Hannibal adopted a tactical deception plan that was carried out to perfection. He placed his less disciplined Gauls in the center, in a formation that bulged out towards the Romans, and on either side of the Gauls, he positioned his disciplined African infantry (see map above). As the Romans advanced, the Gauls would give way, until their formation which had started off bulging outwards, bent and bulged inwards, forming a bowl shape or sack. Hannibal reasoned that the Romans, emboldened by their enemy giving ground and scenting victory, would rush into the sack.
Once inside the sack, the African infantry positioned to the Gauls’ sides would wheel inwards and attack the Roman flanks. By then, the Carthaginian cavalry should have defeated the Roman cavalry.

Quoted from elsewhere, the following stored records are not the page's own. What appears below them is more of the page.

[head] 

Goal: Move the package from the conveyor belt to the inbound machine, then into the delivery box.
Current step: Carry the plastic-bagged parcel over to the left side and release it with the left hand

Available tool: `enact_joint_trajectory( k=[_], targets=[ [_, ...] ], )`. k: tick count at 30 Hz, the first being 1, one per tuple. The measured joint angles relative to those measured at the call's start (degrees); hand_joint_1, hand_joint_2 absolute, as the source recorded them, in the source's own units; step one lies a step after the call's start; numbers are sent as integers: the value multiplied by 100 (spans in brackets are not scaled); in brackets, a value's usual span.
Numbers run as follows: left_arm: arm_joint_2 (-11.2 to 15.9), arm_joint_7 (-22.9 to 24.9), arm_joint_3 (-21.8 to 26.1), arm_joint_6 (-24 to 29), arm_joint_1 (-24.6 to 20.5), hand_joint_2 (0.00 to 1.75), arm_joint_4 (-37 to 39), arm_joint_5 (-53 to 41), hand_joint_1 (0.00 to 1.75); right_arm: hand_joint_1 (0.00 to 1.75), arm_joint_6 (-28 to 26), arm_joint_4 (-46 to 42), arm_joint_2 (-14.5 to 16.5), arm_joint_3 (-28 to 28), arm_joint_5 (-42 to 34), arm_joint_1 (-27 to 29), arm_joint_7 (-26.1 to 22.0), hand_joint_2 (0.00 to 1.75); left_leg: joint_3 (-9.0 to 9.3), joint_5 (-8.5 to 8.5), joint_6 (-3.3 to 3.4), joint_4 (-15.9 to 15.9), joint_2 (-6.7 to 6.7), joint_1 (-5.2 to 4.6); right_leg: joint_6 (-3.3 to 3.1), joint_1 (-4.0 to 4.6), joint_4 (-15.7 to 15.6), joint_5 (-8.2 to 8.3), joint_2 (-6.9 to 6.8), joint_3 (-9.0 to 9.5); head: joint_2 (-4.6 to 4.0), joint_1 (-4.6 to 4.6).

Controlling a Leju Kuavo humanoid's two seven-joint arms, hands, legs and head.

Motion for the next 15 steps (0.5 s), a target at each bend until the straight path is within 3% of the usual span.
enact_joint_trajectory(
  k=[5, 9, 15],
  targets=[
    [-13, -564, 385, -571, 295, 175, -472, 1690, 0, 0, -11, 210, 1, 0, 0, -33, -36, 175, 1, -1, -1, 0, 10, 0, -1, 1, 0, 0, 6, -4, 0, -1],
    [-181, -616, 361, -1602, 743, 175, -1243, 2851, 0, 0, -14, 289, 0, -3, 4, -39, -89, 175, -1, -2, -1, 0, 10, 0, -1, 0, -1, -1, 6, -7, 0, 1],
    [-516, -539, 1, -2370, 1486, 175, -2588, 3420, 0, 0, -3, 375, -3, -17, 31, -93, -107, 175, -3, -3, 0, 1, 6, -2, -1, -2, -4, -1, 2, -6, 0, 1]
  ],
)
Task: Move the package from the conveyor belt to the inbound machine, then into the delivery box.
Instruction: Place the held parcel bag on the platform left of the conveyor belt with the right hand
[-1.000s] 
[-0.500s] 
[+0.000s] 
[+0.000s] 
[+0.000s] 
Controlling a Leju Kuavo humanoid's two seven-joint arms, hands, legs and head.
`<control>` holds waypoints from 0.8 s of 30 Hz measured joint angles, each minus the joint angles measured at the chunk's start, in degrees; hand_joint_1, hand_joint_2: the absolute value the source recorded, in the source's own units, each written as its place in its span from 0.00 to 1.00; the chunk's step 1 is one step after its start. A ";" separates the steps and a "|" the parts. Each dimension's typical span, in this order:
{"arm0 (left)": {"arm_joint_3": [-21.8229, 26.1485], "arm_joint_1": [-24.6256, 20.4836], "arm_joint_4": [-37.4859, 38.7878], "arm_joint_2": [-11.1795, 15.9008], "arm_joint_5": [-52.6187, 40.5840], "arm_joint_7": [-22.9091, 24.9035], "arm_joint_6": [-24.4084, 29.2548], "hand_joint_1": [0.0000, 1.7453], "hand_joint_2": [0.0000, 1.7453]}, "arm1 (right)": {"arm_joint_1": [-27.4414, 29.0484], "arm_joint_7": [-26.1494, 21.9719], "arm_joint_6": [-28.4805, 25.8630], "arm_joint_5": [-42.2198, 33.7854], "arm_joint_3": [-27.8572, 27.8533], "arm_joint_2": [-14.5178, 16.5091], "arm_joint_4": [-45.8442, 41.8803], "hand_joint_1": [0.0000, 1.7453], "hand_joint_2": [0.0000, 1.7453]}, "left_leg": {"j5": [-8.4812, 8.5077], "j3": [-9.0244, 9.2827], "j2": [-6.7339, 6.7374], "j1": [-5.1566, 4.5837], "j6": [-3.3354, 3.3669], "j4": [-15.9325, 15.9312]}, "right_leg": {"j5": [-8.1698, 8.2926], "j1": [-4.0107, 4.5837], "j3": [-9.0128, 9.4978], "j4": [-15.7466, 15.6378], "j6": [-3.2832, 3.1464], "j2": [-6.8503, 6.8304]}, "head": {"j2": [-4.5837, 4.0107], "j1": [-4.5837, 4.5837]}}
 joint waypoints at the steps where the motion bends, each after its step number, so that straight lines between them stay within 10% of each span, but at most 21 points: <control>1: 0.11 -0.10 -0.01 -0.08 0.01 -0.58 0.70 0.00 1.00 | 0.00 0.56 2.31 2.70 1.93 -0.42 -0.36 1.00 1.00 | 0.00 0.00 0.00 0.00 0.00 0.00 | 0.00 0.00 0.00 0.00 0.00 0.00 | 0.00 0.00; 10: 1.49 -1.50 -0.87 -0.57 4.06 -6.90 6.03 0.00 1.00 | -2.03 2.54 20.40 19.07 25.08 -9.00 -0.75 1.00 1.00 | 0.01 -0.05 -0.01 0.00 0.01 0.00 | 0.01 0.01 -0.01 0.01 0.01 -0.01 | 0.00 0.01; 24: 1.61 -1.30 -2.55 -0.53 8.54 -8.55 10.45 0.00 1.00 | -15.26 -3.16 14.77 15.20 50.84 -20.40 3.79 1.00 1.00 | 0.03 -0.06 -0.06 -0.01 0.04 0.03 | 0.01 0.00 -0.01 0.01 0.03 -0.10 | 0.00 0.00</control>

It would then turn around, and attack the enemy infantry’s rear, thus completely encircling the Romans. All went as Hannibal had planned, and in a battle viewed to this day as the gold standard for tactical generalship, the Romans were surrounded and nearly wiped out, with only 10,000 out of the 87,000 strong army escaping, while the rest were either slaughtered or captured.